The codebase to implement 3 baseline methods for the EMNLP paper ``Few-Shot Named Entity Recognition: An Empirical Baseline Study''
To install the required packages by following commands:
$ pip3 install -r requirements.txt
Download the models pre-trained on WiFine (Wikipedia) to src/pretrained_models/
from checkpoint.
To load model pre-trained on WiFine (Wikipedia) and fine-tune on CONLL2003 dataset,
cd src
bash ./train_lc.sh
By default, this runs 10 rounds of experiments with different sets of 5-shot seeds and allows self-training on the whole dataset.

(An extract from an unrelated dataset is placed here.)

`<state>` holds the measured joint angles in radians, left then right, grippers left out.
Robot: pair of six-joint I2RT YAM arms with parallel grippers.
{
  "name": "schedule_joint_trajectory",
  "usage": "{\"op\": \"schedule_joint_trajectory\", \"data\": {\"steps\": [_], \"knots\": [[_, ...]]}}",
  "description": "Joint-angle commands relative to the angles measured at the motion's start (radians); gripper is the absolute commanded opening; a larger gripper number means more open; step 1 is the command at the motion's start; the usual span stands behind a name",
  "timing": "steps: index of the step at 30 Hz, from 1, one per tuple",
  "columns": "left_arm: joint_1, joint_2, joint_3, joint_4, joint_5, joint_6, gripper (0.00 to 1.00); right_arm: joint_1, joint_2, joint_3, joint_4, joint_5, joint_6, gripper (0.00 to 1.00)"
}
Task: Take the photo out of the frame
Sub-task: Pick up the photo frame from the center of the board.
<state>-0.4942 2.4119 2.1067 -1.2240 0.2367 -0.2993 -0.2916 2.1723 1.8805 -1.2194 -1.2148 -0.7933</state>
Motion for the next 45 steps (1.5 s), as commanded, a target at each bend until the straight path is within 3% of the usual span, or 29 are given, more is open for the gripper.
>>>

To run multiple rounds of experiments on various few-shot seeds (e.g., 10 rounds), set
--train_text few_shot_5 --train_ner few_shot_5 --few_shot_sets 10
in the command. ''few_shot_5'' is the common file name of the seed files. The average results of F1-score will be output at the end.

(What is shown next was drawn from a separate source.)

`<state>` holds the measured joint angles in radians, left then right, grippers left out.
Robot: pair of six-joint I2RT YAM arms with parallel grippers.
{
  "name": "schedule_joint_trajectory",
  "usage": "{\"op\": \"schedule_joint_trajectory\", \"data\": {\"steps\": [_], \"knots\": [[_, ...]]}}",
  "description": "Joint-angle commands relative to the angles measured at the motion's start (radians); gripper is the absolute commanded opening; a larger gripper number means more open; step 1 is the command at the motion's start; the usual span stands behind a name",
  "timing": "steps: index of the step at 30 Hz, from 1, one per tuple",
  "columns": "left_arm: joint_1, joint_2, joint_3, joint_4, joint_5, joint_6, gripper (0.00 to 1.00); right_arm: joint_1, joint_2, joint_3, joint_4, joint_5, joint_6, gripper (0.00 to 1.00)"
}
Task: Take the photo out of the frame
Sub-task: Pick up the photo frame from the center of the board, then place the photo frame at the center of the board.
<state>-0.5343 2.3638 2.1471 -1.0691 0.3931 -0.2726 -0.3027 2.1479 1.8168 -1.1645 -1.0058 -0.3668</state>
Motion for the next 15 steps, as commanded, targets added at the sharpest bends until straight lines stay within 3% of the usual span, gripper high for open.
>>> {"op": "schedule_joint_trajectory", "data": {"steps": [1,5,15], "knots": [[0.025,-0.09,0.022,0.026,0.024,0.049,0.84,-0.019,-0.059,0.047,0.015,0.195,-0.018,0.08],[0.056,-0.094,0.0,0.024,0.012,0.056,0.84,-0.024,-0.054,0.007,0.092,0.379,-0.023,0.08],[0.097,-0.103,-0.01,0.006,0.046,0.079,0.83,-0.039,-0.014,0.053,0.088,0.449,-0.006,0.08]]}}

If only one round is needed, you need to set the complete file names for training
--train_text train.words --train_ner train.ner
Set the files for self-training by
--unsup_text train.words --unsup_ner train.ner
The labels in ''unsup_ner'' are not used in training, but will be used for evaluation before self-training to give you a hint on how much potential you can get from self-training.
To disallow self-training, just remove the two relevant flags.

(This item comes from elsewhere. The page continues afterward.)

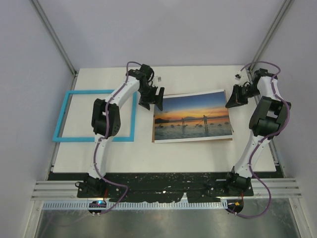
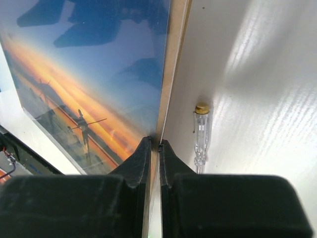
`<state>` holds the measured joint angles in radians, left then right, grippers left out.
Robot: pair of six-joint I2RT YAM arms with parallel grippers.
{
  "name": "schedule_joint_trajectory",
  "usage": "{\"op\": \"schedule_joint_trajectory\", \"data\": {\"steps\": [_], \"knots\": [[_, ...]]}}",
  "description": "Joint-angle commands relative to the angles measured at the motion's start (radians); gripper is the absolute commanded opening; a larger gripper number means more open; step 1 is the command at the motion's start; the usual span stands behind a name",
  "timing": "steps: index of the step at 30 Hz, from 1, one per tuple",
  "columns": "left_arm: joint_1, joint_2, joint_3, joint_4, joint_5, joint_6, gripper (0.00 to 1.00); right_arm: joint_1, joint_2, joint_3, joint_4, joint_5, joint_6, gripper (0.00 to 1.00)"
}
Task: Take the photo out of the frame
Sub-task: Place the photo frame at the center of the board.
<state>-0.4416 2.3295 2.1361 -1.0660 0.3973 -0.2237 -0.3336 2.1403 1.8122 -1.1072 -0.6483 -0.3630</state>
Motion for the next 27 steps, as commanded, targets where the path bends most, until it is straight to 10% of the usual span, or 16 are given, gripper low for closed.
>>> {"op": "schedule_joint_trajectory", "data": {"steps": [1,27], "knots": [[0.007,-0.07,0.002,0.0,0.044,0.035,0.83,-0.008,-0.007,0.059,0.029,0.101,-0.008,0.08],[0.17,-0.243,-0.18,-0.011,-0.106,0.155,0.86,-0.01,0.033,0.134,0.021,0.223,-0.03,0.08]]}}
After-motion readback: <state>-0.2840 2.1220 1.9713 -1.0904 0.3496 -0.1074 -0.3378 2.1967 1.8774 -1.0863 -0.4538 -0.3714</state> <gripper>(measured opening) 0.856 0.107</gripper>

If you want to load your own pre-trained model, set
--load_model True --load_model_name path/to/your/model
If you want to load the original pre-trained Roberta model (https://arxiv.org/abs/1907.11692), set
--load_model False
You can use prototype-based methods by running the following command
bash ./train_proto.sh
In this script, you can also allow or disallow multiple runs, and customize pre-trained models.
In our paper, we studied the result on 10 benchmark datasets. For the public ones, we provide our few-shot seed sets and the whole dataset here. For the other datasets which require license for access, if you want the same set of few-shot seeds, please first get the license for the whole dataset and then ask the first author for the sampled few-shot seeds.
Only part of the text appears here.